Jueves, 12 de diciembre de 2019

Cada sol repetido

Preguntas si he perdido el tiempo a la hora en la que el sol todavía. Me preguntas por la palabra perder, también por la palabra tiempo, y yo quiero saber qué significan. Sí. Sabemos que las horas nos envuelven desde que somos cigotos y que ellos, los cigotos, están envejeciendo mientras les salen los bracitos, la cabeza con forma de rana. También a ellos el tiempo les hace las cuentas, deben esperar tantas semanas para estar completos y evitar nacer antes —sin pulmones, por ejemplo— pues por fuera del vientre de su madre, los pulmones hacen falta. Me preguntas, otra vez, con insistencia, si he perdido el tiempo, qué he hecho en este espacio del currículum, qué he hecho hoy, entre las tres y las cuatro, cuando estuve mirando a un perrito chapotear en el agua.

Miras el reloj, me dices «tengo prisa: en tres minutos entrará alguien por esa puerta» y la señalas, pero yo todavía estoy pensando en la palabra perder. He perdido el tiempo en esta esquina del folio en donde ya no constan las muchas semanas que necesita una persona para darse a luz a sí misma cada vez que se le rompen las alas. Alguien irrumpe, en sincronía con el silbido que anuncia la pausa. Es un hombre pequeñito con un bombín en la cabeza y los zapatos grandes, puntudos hacia arriba, como de payaso. Pone la bandeja encima de la mesa y me saluda, se quita el sombrero, me pregunta si estoy preparada para recibir una dosis de su magia. Cuando le digo que sí, el hombre sacude su bombín y de allí empiezan a salir mariposas, azules, tornasoladas. Después, el hombre me guiña un ojo y las mariposas se diluyen con el sonido de la alarma que anuncia el final del receso, esos cinco minutos exactos.

Relees mis papeles y encuentras otro agujero. «Aquí», dices mientras señalas una fecha en blanco, qué hubo en tu vida de estos meses, y titubeo una respuesta que no escuchas mientras encuentro, por fin, en mi memoria, el pinchazo de la palabra perder: significa el suelo cuando el suelo se te rompe y empiezas a caminar en el vacío por causa de un dolor tan terrible, cuando pierdes, por ejemplo, el abrazo de alguien a quien amas, la certeza de un cordón umbilical, y el tiempo se derrite mientras lees las sombras en el techo.

Eso es todo por hoy, afirmas, tajante. Levantas de la silla tu cuerpo rascacielos y me extiendes una mano con sus filos diciendo que ya se pondrán en contacto conmigo y que gracias por la visita. Afuera me espera el hombre del bombín. Me hace un gesto para que lo siga pero no le hago caso porque empiezo a correr de prisa, muy de prisa, sobre un empedrado de rectángulos negros y blancos, muy de prisa pues me estoy convirtiendo en una figura de madera, en un alfil o en una torre, que solo puede moverse en línea recta. Dejadme salir, susurro. Dejadme salir, quiero volver a comer sandías permitiendo que las gotas me caigan, fresquitas, encima de los pies descalzos. Dejadme salir, imploro, delante de una reja cerrada.
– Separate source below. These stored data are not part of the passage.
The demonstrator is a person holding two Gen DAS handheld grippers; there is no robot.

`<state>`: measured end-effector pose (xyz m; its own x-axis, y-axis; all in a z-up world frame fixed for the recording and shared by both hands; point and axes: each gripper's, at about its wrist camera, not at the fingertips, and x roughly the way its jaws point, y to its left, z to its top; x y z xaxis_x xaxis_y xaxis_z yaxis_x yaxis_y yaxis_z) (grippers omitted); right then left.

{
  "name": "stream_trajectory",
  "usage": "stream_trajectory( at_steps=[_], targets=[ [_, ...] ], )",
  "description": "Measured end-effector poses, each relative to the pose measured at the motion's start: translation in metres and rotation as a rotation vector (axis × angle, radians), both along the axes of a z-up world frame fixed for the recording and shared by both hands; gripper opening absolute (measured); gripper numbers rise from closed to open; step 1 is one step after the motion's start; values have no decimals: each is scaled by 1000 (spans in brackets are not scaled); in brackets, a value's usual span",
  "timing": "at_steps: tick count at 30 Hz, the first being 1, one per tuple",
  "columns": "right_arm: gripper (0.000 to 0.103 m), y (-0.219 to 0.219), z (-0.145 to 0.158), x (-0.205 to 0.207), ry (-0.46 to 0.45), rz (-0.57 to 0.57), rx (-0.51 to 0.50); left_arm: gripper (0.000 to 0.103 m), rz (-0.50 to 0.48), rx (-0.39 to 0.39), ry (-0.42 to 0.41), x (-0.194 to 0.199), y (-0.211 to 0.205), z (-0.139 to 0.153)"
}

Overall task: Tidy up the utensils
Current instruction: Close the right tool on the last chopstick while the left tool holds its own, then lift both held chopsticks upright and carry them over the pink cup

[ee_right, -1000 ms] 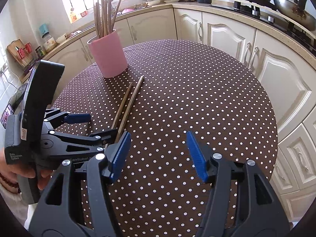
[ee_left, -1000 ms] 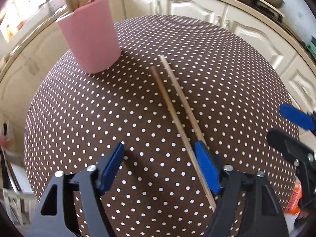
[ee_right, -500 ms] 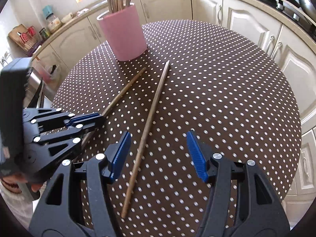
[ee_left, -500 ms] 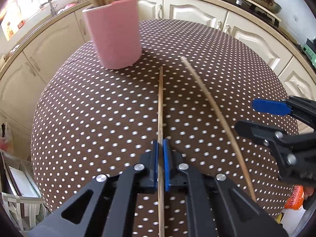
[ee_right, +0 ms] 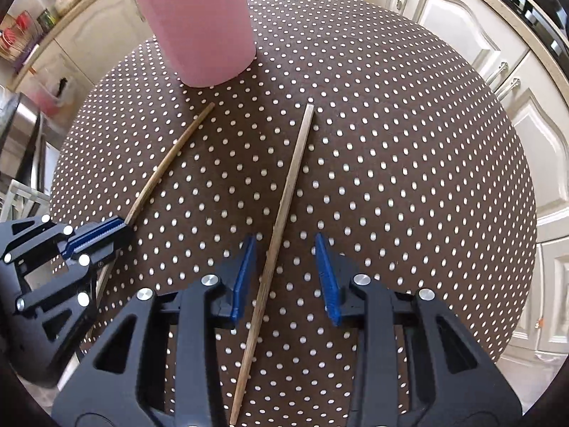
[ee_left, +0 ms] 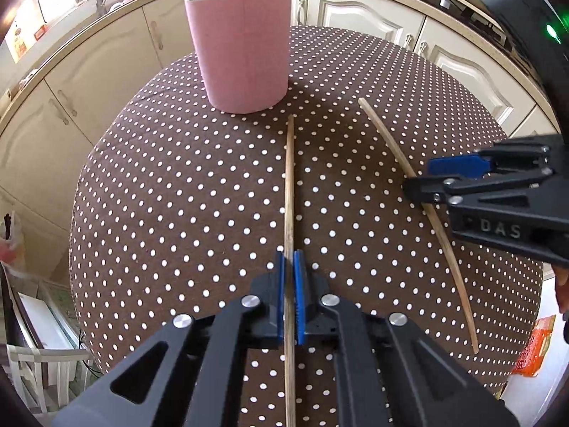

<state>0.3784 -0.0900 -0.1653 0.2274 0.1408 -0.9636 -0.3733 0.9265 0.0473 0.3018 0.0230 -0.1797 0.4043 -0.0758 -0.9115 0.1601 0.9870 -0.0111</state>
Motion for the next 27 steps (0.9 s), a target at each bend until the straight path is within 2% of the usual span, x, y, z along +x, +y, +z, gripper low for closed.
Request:
stream_trajectory(
  at_steps=[7,9,13,21,27],
  targets=[
    [24,20,-2,20,63,49,-77,6,-34,23,50,16,-10,2],
    [12,27,-2,21,60,63,-76,6,-35,17,69,20,-11,2],
    [10,33,-1,9,23,74,-68,6,-55,33,87,29,-18,2],
    [6,-3,4,-35,-76,47,82,5,-28,-43,-5,13,-4,3],
    [6,-29,32,-69,-233,18,206,5,1,-121,-162,-7,13,23]
  ],
)
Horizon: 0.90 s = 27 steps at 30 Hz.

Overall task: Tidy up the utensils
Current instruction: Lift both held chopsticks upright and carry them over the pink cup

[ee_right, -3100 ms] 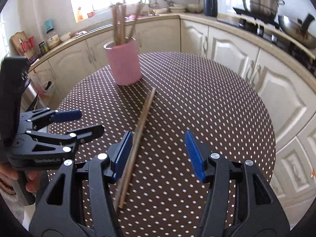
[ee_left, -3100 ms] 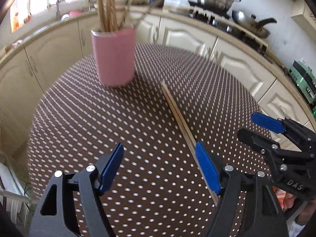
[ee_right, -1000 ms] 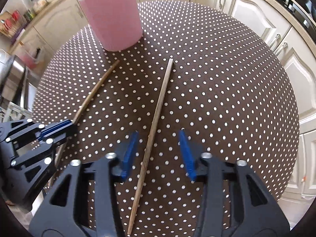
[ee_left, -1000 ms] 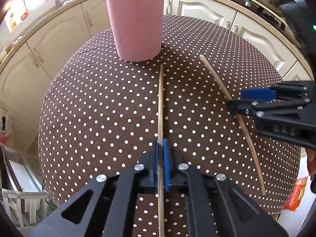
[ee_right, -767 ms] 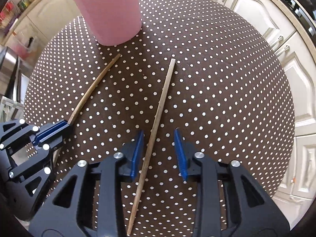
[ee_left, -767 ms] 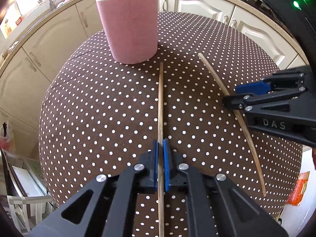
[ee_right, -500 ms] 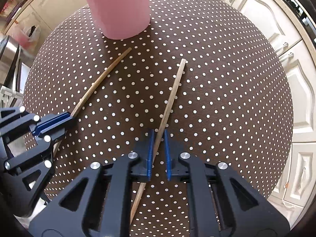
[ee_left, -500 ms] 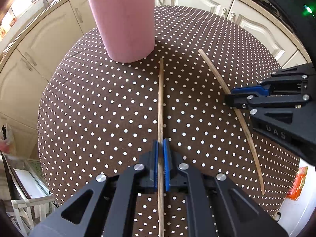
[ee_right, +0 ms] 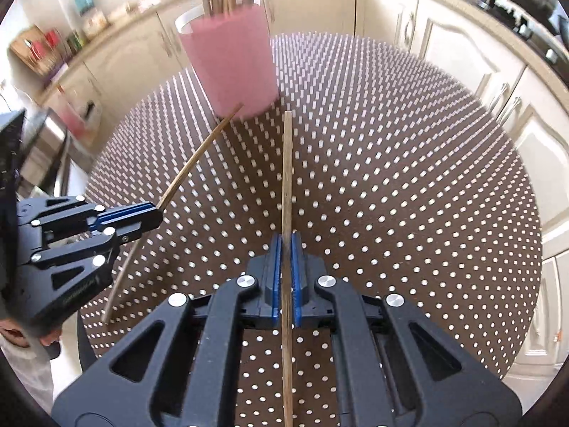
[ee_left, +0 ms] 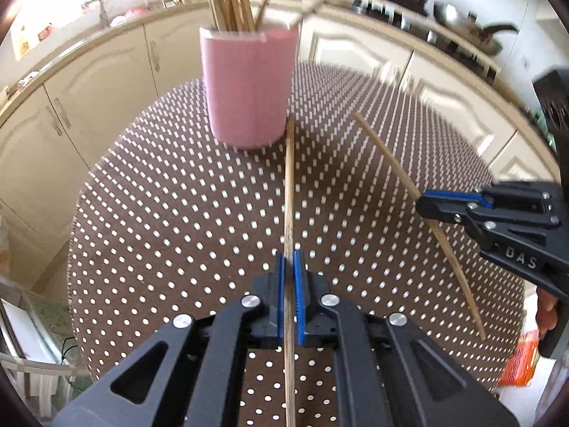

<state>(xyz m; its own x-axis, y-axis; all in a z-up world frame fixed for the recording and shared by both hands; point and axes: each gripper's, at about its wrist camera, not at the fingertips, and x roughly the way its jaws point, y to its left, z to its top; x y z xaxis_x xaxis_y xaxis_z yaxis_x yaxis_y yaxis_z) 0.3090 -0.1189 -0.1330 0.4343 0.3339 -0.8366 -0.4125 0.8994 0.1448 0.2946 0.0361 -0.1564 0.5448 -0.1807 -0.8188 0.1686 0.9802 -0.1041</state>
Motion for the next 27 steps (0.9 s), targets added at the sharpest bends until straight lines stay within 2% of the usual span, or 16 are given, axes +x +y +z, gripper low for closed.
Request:
stream_trajectory(
  at_steps=[5,12,19,27],
  targets=[
    [6,-17,20,-36,-121,-3,76,5,20,-49,-155,-22,11,27],
    [6,-26,49,-64,-217,4,216,5,60,-124,-326,-52,28,58],
    [6,-5,82,-70,-347,16,291,6,86,-178,-462,-69,35,85],
    [6,5,101,-72,-442,24,340,6,120,-214,-555,-74,43,104]
  ],
)
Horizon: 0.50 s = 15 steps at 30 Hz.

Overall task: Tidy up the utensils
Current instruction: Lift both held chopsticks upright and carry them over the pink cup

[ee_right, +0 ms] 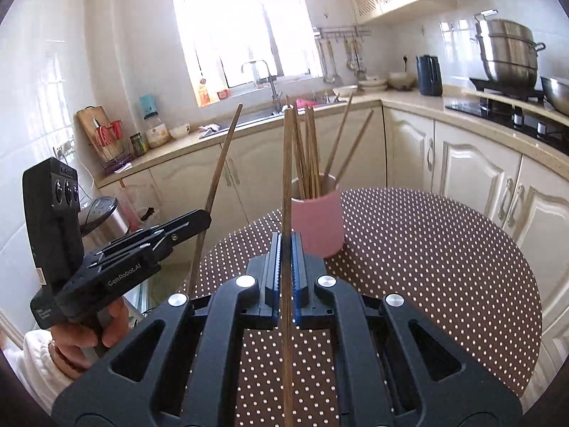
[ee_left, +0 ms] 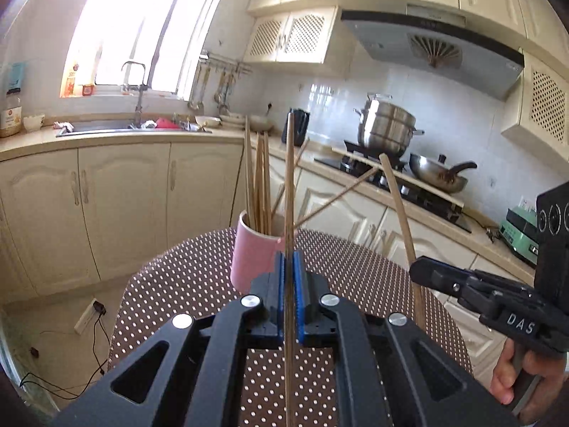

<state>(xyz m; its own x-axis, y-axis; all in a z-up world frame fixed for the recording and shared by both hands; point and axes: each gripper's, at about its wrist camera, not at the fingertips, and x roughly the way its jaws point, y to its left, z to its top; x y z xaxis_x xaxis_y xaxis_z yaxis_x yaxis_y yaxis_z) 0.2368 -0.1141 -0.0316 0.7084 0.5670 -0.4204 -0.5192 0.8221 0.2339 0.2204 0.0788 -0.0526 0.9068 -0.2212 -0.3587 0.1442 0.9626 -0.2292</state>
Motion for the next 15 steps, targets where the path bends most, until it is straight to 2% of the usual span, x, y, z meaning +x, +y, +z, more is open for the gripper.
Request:
stream_trajectory(
  at_steps=[15],
  targets=[
    [6,11,25,6,-149,-6,84,6,24,-38,-118,12,9,24]
  ],
)
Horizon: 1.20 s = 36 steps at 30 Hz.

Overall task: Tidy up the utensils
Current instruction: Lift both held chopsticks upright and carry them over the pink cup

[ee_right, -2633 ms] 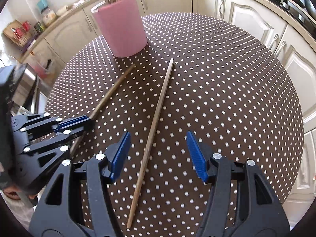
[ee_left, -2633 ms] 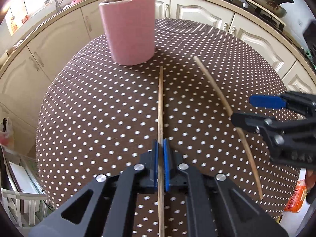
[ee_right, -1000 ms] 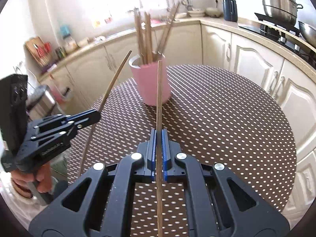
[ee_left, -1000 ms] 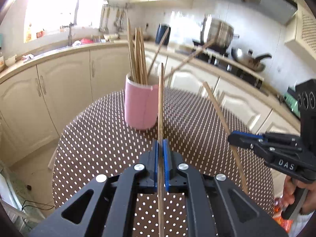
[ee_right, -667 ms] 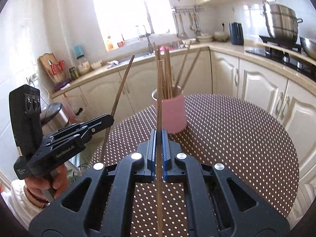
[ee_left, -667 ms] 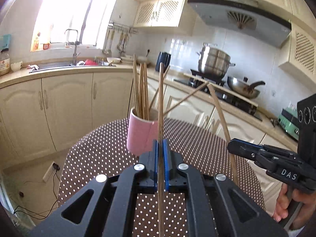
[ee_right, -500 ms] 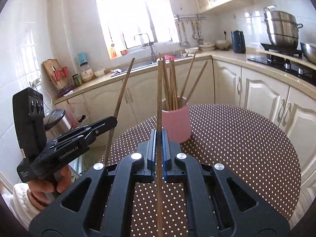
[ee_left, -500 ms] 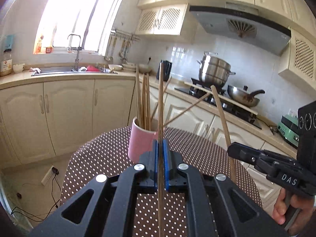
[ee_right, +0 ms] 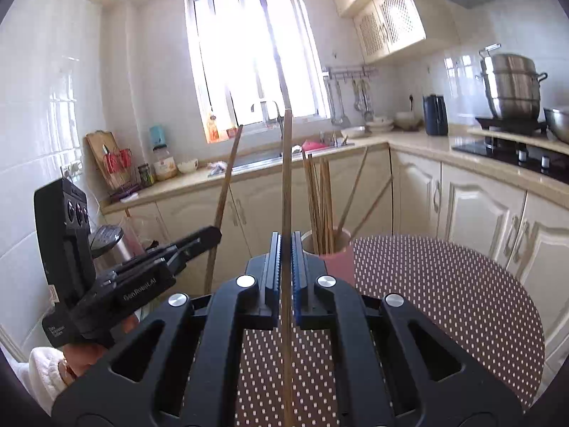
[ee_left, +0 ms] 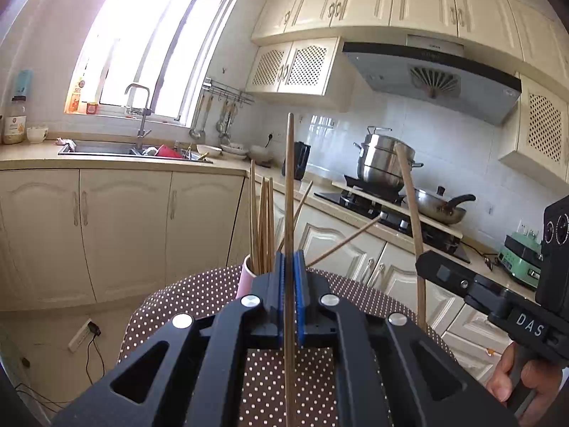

(Cuando estés en el abismo recuerda cómo entraste. Intenta volver sobre tus pasos y, una vez que estés allí, inventa un camino distinto). Había una vez una niña leyendo, a la caída de la tarde, un soneto que decía: «qué presurosa corre y qué secreta / a su fin nuestra edad». La tarde se volvió noche y, cuando el sol se hundió detrás de las montañas, el soneto empezó a gritar «cada sol repetido es un cometa», la niña soltó el libro, compró un reloj, descubrió la prisa. Esa era la clave de mi encierro, ese era mi abracadabra. «He vivido el tiempo», dije, y se abrió de par en par aquella puerta. Afuera me esperaban el cachorro, el río, el bombín (solo el bombín), la fuente de las mariposas. He vivido el tiempo memorizando el color de los atardeceres porque sé que son irrepetibles y decido que no quiero que se me olvide ninguno.

La reja se cerró con insistencia de alarma. Mi despertador anunciaba, robusto, su cacareo de seis de la mañana. «Cada sol repetido», me dije, mientras abría los ojos con una resolución apoyada entre los párpados. Hoy respiraría con calma, memorizaría los rosados de la aurora, buscaría el viejo libro de sonetos y pondría a calentar el agua para el té. Me levanté sonriendo. Allí, sobre la alfombra, mi bombín parecía una boca abierta y cantaba, cantaba.